Chroniques

par michèle tosi

Chopin par Abdel Rahman El Bacha
avant-dernière étape d’une intégrale

Festival Berlioz / Église, La Côte-Saint-André
- 29 août 2016
Huitième concert d'une intégrale Chopin par Abdel Rahman El Bacha
© carole bella

Tel un rituel attaché à la manifestation, le Festival Berlioz de La Côte-Saint-André programme chaque année une ou plusieurs intégrales : pour l'édition 2016, celle des Trios avec piano de Beethoven (François-Frédéric Guy, Tedi Papavrami et Xavier Phillips) ainsi que toute l'œuvre pour piano de Chopin, sous les doigts d'Abdel Rahman El Bacha (une somme qu'il a gravée chez Forlane en 2001). Cette intégrale se déroule en neuf concerts, invitant chaque jour le public, à 17 heures précises, dans l'Église de La Côte-Saint-André où trône un superbe piano Bechstein choisi par l'interprète. C'est l'ordre chronologique des pièces (qui n'est pas toujours celui du catalogue) que le pianiste a voulu respecter, afin de mieux suivre le fil de la vie de Chopin.

Lors du huitième concert, dont le programme respecte ici scrupuleusement le classement par opus (des numéros 50 à 57), ce sont donc des pages de maturité que l'on entend. La Mazurka op.50 n°3 en témoigne clairement, à travers l'élaboration de la polyphonie et l'envergure formelle que lui donne Chopin. On est d'emblée capté par le jeu sensible et profond du pianiste, attaché aux couleurs de l'harmonie et à la ligne de chant sobrement conduite. D'une admirable fluidité, l'Impromptu Op.51 introduit idéalement la Ballade Op.52 n°4, premier sommet de ce récital. Avec l'économie du geste et sans débordement virtuose, El Bacha privilégie la transparence des textures et la cinétique des thèmes qui nous envoûtent. L'admirable coda n'est qu'énergie pure sous ses doigts prodigieux.

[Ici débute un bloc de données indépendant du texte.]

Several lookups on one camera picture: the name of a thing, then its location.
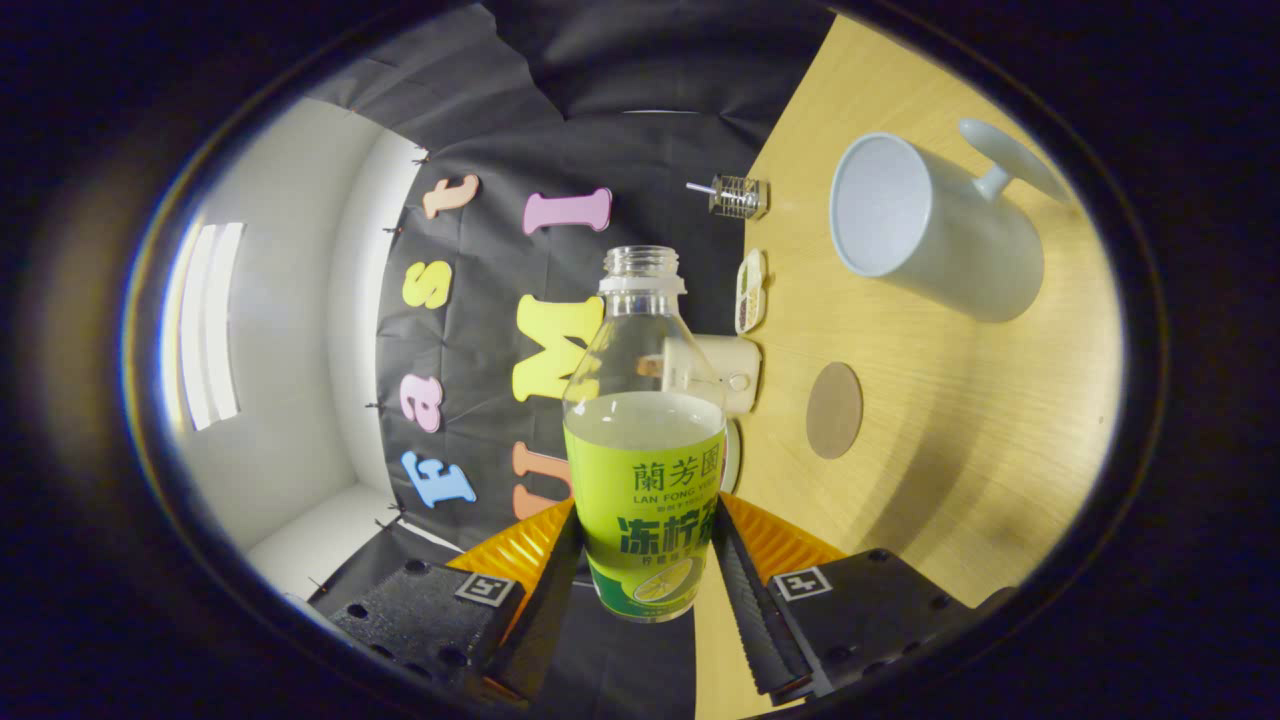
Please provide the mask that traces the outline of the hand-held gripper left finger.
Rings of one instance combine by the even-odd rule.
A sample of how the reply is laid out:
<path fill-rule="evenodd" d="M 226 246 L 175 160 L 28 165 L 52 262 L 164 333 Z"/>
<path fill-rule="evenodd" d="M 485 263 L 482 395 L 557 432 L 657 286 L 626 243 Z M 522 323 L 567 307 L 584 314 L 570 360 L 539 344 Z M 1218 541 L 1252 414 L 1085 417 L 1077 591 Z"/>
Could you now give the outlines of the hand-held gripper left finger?
<path fill-rule="evenodd" d="M 330 624 L 433 689 L 526 706 L 550 667 L 581 548 L 568 498 L 447 564 L 407 559 L 338 603 Z"/>

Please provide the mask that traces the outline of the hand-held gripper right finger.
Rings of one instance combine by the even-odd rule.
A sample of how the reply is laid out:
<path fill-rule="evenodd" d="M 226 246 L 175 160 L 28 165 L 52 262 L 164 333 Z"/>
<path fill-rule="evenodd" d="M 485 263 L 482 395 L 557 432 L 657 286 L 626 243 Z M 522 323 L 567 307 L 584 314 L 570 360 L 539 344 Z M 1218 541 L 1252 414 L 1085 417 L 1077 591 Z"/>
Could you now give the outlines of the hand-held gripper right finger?
<path fill-rule="evenodd" d="M 776 706 L 884 685 L 1011 594 L 969 606 L 888 550 L 845 553 L 733 495 L 718 498 L 712 542 L 753 680 Z"/>

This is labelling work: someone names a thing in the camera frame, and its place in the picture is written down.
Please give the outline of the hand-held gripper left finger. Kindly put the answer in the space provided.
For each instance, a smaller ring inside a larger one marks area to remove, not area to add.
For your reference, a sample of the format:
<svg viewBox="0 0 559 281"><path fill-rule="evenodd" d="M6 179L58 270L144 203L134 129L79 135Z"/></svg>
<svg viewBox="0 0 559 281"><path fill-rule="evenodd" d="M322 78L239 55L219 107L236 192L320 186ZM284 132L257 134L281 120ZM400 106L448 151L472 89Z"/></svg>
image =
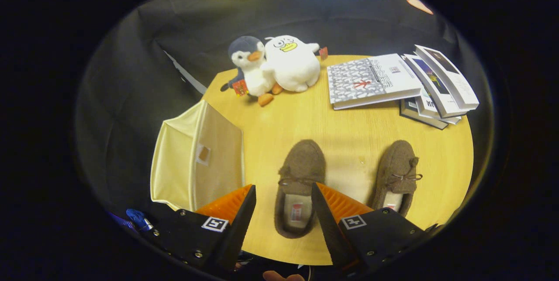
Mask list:
<svg viewBox="0 0 559 281"><path fill-rule="evenodd" d="M174 259L208 273L231 273L257 202L248 184L197 211L178 209L141 237Z"/></svg>

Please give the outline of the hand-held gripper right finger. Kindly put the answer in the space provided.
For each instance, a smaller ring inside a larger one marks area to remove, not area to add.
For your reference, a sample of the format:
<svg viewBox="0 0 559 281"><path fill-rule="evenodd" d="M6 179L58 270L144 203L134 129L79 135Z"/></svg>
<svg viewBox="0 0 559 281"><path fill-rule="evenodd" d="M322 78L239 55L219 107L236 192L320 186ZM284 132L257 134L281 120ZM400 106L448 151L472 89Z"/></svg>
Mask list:
<svg viewBox="0 0 559 281"><path fill-rule="evenodd" d="M332 263L344 275L371 274L417 248L439 229L422 230L391 208L373 210L322 183L311 200Z"/></svg>

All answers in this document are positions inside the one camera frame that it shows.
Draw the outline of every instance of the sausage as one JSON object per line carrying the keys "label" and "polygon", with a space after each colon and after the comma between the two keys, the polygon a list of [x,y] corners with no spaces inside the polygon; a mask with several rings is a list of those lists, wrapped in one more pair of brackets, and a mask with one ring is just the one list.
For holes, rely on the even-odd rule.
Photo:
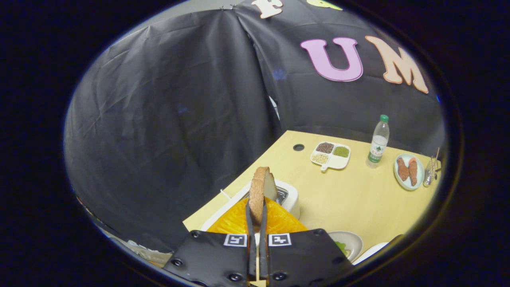
{"label": "sausage", "polygon": [[404,160],[401,157],[397,159],[397,164],[398,176],[402,181],[404,181],[409,177],[409,169],[407,169],[407,166],[405,166]]}
{"label": "sausage", "polygon": [[409,176],[411,177],[411,185],[415,186],[416,182],[418,181],[416,179],[416,175],[418,174],[418,164],[416,163],[416,157],[413,157],[409,160]]}

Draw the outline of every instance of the green vegetable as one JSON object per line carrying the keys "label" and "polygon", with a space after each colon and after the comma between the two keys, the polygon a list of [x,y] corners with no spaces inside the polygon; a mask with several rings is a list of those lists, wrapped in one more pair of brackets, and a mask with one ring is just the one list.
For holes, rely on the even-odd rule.
{"label": "green vegetable", "polygon": [[335,151],[333,152],[334,155],[338,155],[341,157],[348,157],[349,156],[349,149],[345,147],[337,147]]}
{"label": "green vegetable", "polygon": [[344,255],[347,256],[347,251],[345,251],[345,243],[340,243],[338,241],[335,241],[335,243],[337,244],[338,248],[342,250],[342,253],[344,253]]}

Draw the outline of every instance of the light wood tabletop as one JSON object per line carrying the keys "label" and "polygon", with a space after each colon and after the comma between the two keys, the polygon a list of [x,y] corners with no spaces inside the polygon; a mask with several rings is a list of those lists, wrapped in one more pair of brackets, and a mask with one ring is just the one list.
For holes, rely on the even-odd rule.
{"label": "light wood tabletop", "polygon": [[[347,145],[350,160],[341,170],[327,169],[310,161],[310,155],[322,141]],[[302,144],[302,151],[294,145]],[[200,230],[204,222],[251,181],[255,170],[268,166],[275,179],[295,187],[299,194],[300,218],[308,229],[327,232],[343,230],[363,239],[363,254],[370,247],[391,241],[406,233],[426,210],[435,194],[438,180],[429,187],[420,185],[407,191],[397,182],[394,161],[404,150],[386,147],[380,165],[366,165],[370,144],[318,134],[287,131],[243,174],[208,204],[184,220],[188,230]],[[410,153],[424,167],[430,157]]]}

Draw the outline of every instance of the white bowl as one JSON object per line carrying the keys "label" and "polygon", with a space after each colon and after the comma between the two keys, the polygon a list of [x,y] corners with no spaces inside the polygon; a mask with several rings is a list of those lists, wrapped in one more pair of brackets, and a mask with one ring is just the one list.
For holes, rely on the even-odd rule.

Numérotation oblige, la position de la Polonaise Op.53 dite Héroïque, très (trop) connue, juste après la Ballade et avant le quatrième Scherzo, n'est certes pas idéale, même si, là encore, la fulgurance de l'interprétation et la rigueur observée dans la conduite formelle sont confondantes. Second chef-d'œuvre, le Scherzo Op.54 est l'acmé de cet après-midi en compagnie de Chopin. Libéré de tout cadre formel, le compositeur emprunte la voie narrative, « le récit de la vie d'un héros » souligne André Boucourechliev (inRegards sur Chopin). Le pianiste nous embarque sur ce chemin tourmenté et presque chaotique avant le chant sublime qu'il fait résonner au centre de la pièce, dans un dosage subtil des sonorités et un éclairage qui se modifie à mesure.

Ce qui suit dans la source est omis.